Drug release from hydrocolloid embeddings with high or low susceptibility to hydrodynamic stress.

PURPOSE: The subject of the study was the influence of hydrodynamic stress on the drug release from direct compressed hydrocolloid embeddings. Additionally a correlation between the release kinetics and different polymer characterising parameters was attempted.
METHODS: The drug release was fitted to an expanded Korsmeyer equation to describe the release kinetics. The influence of the stirring Dissolution Time (MDT) was expressed as quotient of the MDT's at the stirring rate of 200 and 100 min-1.
RESULTS: If the drug release followed the square root of time kinetics, nearly no effect of the agitation speed on the release rate was observed. To achieve this diffusion controlled drug release the developing gel layer had to be hydrated very well and resistant against erosion (viscosity of at least 4000 mPa.s of the 2% polymer solution and a small expansion of the swelling gel especially at the beginning of the release).
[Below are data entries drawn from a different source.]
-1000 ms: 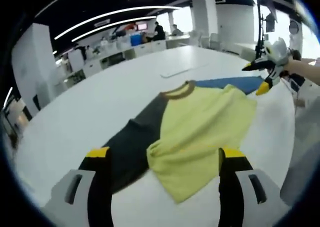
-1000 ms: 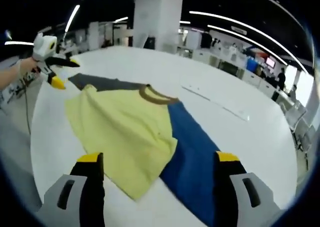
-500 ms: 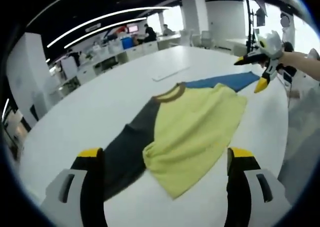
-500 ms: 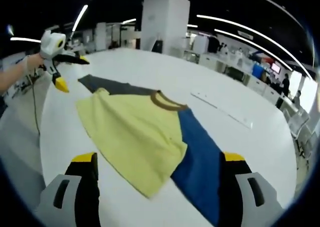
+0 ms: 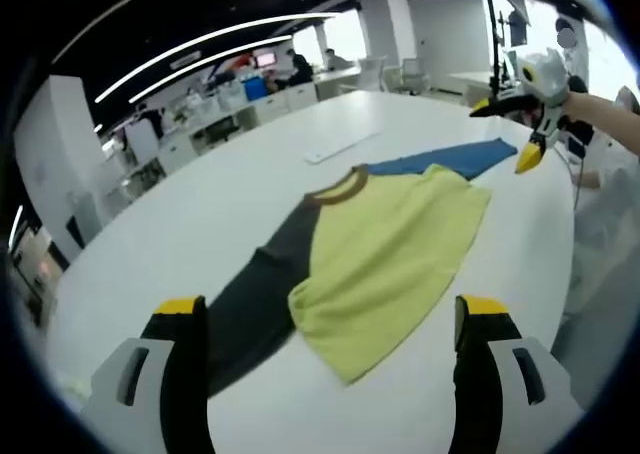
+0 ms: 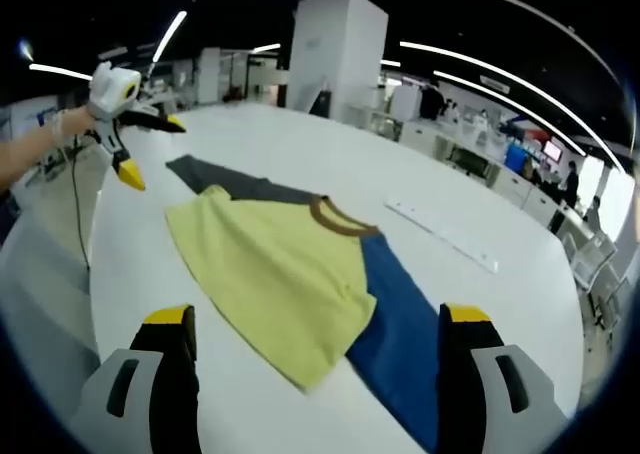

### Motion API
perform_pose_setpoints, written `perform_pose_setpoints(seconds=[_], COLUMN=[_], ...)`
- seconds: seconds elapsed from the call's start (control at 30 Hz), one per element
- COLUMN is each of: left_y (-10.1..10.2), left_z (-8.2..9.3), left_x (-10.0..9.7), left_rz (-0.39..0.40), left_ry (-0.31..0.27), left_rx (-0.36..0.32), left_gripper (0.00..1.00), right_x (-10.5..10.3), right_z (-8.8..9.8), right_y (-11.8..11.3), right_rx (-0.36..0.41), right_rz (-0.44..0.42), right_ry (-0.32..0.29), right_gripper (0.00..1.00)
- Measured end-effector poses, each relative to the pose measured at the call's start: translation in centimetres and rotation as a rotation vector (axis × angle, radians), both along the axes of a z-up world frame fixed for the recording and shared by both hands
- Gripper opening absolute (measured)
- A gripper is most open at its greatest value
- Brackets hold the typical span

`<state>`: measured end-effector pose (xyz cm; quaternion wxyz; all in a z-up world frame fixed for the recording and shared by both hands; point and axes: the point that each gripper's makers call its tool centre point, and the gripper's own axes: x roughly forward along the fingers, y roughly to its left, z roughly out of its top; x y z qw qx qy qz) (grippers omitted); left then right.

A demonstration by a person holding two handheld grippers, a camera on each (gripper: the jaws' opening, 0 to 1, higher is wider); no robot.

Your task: Fold the garment on the visible template until the final outline fits inside the template.

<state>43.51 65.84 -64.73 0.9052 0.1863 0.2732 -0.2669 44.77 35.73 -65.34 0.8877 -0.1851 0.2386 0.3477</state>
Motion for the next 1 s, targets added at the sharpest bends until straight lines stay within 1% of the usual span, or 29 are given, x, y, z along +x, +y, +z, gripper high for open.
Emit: perform_pose_setpoints(seconds=[0.17, 0.37, 0.53, 0.67, 0.9, 1.0], left_y=[0.1, 0.0, 0.2, 0.1, 0.4, 0.3], left_z=[0.1, 0.2, 0.9, 1.4, 1.7, 1.7], left_x=[-0.7, -1.5, -1.9, -2.2, -2.0, -2.1], left_rz=[0.003, 0.005, 0.013, 0.005, 0.024, 0.021], left_ry=[0.009, 0.023, -0.001, -0.01, -0.025, -0.021], left_rx=[-0.004, -0.026, -0.029, -0.03, -0.043, -0.044], left_gripper=[1.0, 1.0, 1.0, 1.0, 1.0, 1.0], right_x=[-0.6, -1.3, -1.8, -2.2, -2.6, -2.5], right_z=[0.3, 0.6, 1.5, 1.8, 1.9, 1.9], right_y=[-0.1, -0.3, -0.4, -0.3, -0.3, -0.3], right_rx=[-0.01, -0.008, -0.002, -0.001, 0.013, 0.014], right_rz=[0.008, 0.007, 0.005, 0.011, 0.002, -0.002], right_ry=[-0.001, -0.004, -0.022, -0.03, -0.023, -0.023], right_gripper=[1.0, 1.0, 1.0, 1.0, 1.0, 1.0])
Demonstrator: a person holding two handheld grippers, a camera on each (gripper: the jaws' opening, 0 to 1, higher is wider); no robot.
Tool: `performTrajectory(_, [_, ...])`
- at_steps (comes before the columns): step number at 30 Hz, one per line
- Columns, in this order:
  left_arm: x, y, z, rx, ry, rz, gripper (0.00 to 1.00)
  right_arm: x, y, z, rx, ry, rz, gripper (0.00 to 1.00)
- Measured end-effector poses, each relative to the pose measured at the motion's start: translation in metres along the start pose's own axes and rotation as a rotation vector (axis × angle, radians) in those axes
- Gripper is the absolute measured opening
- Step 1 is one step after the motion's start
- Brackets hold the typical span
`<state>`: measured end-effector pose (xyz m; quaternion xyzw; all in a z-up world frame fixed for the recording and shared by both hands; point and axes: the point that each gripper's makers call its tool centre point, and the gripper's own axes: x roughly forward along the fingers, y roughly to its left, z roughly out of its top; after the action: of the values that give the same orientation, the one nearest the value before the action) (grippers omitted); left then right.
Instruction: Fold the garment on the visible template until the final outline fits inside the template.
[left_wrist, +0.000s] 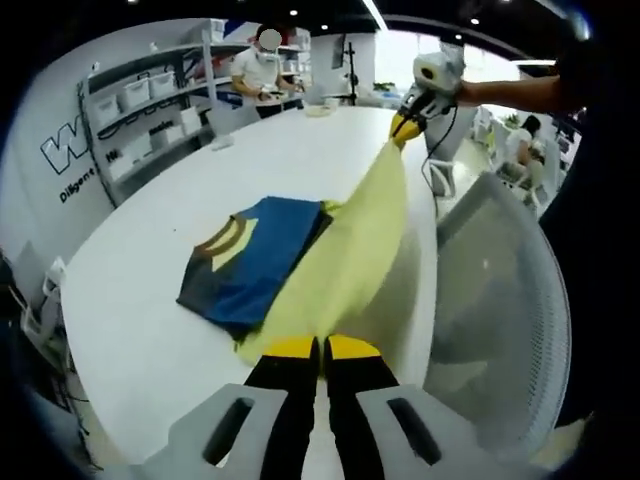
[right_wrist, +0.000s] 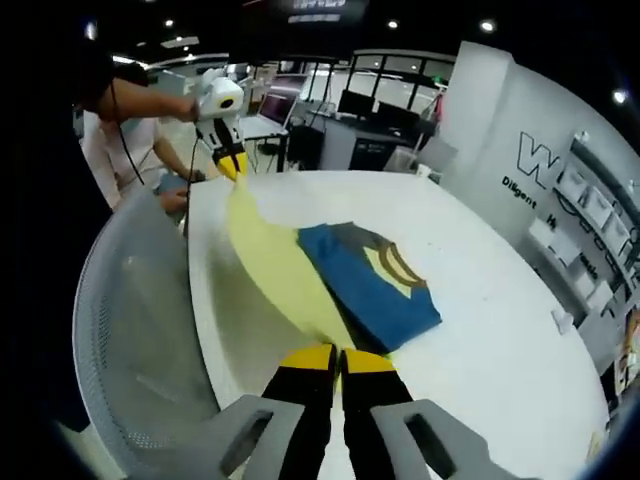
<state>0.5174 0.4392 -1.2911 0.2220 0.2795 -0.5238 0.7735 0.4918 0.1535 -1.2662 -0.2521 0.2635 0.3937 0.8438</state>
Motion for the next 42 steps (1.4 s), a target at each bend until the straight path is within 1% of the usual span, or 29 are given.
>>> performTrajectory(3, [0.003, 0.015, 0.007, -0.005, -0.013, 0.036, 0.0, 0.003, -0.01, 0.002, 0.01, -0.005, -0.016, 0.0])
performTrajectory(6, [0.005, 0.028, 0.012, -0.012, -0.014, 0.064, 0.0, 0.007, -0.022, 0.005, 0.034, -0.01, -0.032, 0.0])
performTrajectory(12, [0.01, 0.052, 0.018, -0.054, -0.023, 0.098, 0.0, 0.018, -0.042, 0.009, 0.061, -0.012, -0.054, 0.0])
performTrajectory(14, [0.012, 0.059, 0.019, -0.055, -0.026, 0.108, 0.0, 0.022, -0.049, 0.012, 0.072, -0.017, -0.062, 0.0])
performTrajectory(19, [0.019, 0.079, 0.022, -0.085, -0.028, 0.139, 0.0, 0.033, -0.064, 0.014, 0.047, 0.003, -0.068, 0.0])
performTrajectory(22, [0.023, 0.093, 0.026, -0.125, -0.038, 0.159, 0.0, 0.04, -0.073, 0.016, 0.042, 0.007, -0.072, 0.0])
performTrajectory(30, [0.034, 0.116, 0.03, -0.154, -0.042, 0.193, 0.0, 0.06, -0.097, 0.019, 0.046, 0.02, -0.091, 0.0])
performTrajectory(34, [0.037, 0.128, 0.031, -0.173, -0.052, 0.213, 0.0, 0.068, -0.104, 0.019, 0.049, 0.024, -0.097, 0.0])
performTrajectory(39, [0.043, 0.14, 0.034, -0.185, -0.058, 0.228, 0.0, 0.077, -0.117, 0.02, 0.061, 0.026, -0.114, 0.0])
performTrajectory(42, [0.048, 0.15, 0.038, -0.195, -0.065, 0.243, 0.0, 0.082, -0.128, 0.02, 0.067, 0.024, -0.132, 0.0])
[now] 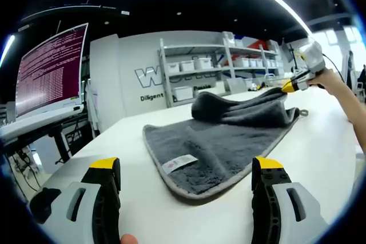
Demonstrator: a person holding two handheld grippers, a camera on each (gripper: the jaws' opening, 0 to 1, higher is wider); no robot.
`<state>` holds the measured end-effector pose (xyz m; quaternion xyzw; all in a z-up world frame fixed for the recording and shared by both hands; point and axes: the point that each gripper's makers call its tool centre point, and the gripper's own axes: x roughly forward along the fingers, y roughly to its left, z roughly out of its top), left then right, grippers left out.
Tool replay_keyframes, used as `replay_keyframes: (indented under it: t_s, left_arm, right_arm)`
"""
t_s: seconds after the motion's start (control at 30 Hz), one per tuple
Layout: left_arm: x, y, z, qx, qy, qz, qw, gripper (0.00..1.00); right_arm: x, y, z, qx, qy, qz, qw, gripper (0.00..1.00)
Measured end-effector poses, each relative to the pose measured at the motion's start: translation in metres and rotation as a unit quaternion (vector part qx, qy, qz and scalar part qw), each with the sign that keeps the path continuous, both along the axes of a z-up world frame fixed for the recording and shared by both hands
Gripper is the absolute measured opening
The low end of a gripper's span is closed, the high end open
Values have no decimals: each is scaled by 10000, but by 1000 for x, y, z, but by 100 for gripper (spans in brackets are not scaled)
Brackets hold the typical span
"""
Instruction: Open the folded towel by lifting each exposed corner and separating the folded layers until the towel lies flat within the target outline without major curled edges
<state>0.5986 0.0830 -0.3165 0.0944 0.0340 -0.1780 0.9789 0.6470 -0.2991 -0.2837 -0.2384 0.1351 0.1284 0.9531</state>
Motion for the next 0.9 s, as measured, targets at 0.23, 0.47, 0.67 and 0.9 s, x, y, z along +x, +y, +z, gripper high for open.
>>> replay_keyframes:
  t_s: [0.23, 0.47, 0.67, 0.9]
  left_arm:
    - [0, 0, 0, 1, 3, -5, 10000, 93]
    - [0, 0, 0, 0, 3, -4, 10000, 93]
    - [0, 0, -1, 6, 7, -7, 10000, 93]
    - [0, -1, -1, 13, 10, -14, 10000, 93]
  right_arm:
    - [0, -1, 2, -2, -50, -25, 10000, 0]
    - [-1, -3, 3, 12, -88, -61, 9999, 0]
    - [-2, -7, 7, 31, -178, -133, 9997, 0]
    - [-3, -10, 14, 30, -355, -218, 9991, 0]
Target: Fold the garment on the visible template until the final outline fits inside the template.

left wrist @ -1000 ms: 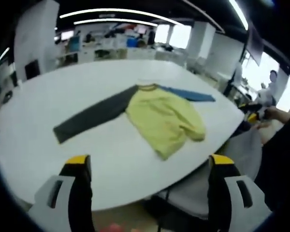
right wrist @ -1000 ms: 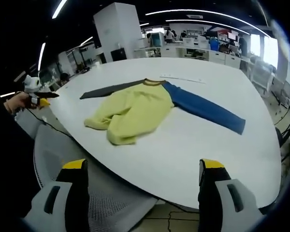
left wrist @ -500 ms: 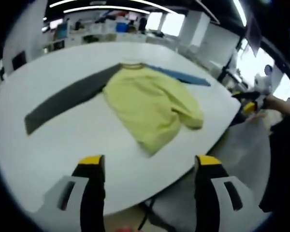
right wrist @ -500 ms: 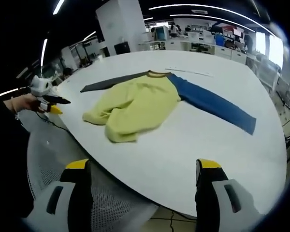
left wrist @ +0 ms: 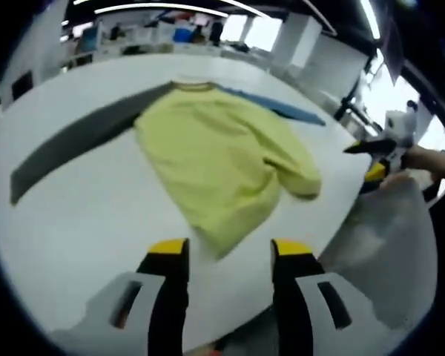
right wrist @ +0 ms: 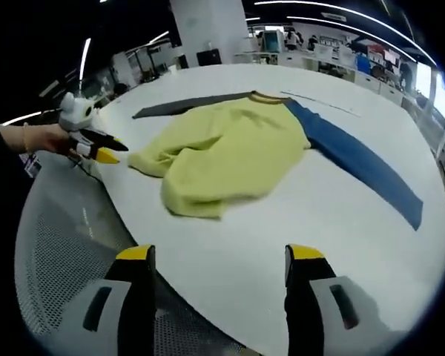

The erosion controlled zero order release was generally much affected by the hydrodynamic stress except for some hydrocolloids with incomplete swelling. Thus, it was possible to define a new release mechanism, the polymer particle erosion. The drug release was controlled by the attrition of partially swollen polymer particles and not by the polymer dissolution or drug diffusion.
CONCLUSIONS: Polymer particle erosion or diffusion control should be the release controlling mechanisms for negligible influence of hydrodynamic stress.